I believe the root problem lies in the core design of how the Workspace options are tightly coupled to the IDE providers (analyzers/fixers/refactorings).

This is definitely one concern. However, even if we decoupled this, i woudl still want to ensure we don't then write features that are then strongly coupled to whatever new 'mapping' system we provide. As an example, the core CodeCleanup system should never have any concept of "i know about features X, Y and Z". The core cleanup system should just be around concepts like:

  1. i know when i should run cleanup. (i.e. save, format, etc.)
  2. i know how to discover what cleanup operations should run at those times.
  3. i know how to expose a UI to users to let them configure things.
  4. i know how to run a bunch of stuff in bulk, while still being efficient.

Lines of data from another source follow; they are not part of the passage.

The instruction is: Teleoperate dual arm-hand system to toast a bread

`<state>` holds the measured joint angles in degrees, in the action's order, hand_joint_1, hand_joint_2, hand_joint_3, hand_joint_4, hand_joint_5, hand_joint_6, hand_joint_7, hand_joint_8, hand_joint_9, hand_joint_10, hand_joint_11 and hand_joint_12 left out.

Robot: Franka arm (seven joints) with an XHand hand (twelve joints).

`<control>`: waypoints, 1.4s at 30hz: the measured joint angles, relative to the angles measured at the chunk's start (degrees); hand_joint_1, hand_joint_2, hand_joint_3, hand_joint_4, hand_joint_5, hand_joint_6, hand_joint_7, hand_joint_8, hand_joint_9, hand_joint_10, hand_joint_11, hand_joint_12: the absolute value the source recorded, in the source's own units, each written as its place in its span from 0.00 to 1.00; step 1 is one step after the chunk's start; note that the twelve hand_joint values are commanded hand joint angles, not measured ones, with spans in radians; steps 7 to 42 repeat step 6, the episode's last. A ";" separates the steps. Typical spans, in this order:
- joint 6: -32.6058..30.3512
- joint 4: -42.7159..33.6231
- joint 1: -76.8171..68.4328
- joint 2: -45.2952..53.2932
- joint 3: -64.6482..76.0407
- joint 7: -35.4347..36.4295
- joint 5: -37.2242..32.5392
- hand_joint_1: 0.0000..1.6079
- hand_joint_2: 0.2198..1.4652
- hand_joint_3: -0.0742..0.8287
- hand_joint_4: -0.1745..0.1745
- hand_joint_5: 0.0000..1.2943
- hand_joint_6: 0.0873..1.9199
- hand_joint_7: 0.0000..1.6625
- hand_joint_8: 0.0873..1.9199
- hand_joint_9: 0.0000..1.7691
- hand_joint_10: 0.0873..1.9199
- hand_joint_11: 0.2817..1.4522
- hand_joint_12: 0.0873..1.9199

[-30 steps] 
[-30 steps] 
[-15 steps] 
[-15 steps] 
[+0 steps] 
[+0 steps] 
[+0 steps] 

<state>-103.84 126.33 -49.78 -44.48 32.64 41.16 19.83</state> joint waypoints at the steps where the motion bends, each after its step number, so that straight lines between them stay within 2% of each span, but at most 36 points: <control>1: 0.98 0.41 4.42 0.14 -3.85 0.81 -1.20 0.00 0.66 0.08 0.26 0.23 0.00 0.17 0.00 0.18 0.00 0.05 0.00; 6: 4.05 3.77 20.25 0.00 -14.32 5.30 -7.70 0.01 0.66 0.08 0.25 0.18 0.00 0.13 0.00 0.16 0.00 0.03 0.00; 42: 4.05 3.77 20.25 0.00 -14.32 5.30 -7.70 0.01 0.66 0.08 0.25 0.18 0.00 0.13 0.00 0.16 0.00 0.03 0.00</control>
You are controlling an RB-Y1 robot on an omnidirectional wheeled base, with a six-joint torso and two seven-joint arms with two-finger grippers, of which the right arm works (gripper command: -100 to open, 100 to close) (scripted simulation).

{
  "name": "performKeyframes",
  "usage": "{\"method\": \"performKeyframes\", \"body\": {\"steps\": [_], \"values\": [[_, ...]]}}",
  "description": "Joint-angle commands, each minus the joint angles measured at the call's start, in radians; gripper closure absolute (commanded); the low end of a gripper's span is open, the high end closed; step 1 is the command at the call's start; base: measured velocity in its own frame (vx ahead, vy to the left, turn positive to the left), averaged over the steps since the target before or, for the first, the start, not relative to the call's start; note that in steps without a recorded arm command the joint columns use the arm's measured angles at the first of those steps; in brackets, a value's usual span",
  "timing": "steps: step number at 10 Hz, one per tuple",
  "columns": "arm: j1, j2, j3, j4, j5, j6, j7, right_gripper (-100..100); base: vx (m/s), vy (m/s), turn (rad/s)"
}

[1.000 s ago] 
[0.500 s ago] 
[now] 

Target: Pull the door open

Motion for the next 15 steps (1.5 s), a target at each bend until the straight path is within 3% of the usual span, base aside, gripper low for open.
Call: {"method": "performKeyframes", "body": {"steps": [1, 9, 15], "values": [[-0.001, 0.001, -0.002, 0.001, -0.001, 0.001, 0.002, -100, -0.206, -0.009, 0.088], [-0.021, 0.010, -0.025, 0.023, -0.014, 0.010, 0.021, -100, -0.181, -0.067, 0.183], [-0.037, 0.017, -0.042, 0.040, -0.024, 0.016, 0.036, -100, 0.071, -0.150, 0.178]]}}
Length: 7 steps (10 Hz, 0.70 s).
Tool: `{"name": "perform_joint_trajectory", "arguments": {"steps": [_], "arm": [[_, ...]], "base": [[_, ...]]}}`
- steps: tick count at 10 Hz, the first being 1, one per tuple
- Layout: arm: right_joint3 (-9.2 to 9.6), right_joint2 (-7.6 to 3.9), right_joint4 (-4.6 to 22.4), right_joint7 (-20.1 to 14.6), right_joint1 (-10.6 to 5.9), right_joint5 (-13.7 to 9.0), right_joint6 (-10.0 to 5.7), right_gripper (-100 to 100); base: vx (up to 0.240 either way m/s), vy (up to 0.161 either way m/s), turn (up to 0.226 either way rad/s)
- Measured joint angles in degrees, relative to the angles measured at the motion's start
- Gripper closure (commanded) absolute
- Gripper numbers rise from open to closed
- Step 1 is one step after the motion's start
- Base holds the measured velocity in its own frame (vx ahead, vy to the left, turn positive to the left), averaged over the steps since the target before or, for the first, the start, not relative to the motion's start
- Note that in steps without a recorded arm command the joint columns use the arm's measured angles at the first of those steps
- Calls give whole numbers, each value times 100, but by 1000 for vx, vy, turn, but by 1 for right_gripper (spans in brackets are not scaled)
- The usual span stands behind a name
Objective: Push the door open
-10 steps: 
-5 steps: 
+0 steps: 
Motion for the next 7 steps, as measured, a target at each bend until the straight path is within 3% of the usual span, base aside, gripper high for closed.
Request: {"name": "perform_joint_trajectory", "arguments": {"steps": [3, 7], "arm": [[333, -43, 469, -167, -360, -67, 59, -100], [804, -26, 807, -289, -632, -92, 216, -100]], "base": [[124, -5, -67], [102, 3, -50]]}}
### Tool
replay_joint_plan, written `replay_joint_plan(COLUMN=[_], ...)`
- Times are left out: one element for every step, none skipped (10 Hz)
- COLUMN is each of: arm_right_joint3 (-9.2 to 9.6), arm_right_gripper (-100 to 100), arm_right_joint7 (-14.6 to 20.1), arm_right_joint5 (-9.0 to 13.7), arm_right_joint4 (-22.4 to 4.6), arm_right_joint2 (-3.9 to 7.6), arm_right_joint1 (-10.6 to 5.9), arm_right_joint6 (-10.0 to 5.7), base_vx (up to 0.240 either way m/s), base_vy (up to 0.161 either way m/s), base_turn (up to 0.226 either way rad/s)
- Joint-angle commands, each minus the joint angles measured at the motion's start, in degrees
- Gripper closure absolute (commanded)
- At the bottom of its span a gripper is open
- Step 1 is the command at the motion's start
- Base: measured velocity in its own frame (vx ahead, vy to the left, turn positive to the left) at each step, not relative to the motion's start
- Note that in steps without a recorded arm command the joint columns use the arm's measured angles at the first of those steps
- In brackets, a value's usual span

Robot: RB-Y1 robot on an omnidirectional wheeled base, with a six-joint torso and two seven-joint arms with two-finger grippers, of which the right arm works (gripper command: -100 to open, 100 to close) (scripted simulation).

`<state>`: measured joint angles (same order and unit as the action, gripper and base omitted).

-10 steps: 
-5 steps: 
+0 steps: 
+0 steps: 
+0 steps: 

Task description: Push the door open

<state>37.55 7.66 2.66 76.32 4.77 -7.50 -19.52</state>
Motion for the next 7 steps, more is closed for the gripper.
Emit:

etc. etc. CodeCleanup itself should have no concept of things like "removing and sorting usings" and whatnot. this is true, regardless of how options are properly surfaced and threaded through the stack.

The fact whether all the above work should block the editorconfig related work flowing from feature branch to the master branch depends on how soon we want these features to be delivered versus us wanting to have the ideal design at the cost of delaying shipping the feature - @kuhlenh @jinujoseph should make this call.

Note: i'm strongly against us taking on large technical debt to ship features quickly to customers. We've been down that route many times in the past, and it just leads us to an inevitable future where we have ot throw away everything and start over from scratch. That's not hyperbole. It's what happens :)

These areas are critical for the future health of the Roslyn IDE. I'd argue they're going to be one of the top deliverables that Roslyn will have and will have to maintain for 10+ years or more. Having lots of debt pile up here will severely hamper any and all future efforts in this space. I've noticed a lot more tendency recently to take on debt and open bugs to say we'll address the debt later. To my knowledge, almost none of these debt-related bugs have actually been worked on. That's pretty deeply concerning to me. A debt-based strategy can work if debt is being paid off. It doesn't work if it's just allowed to pile up as eventually things come due and you find yourself boxed into a place where getting out from underneath it now unfeasible.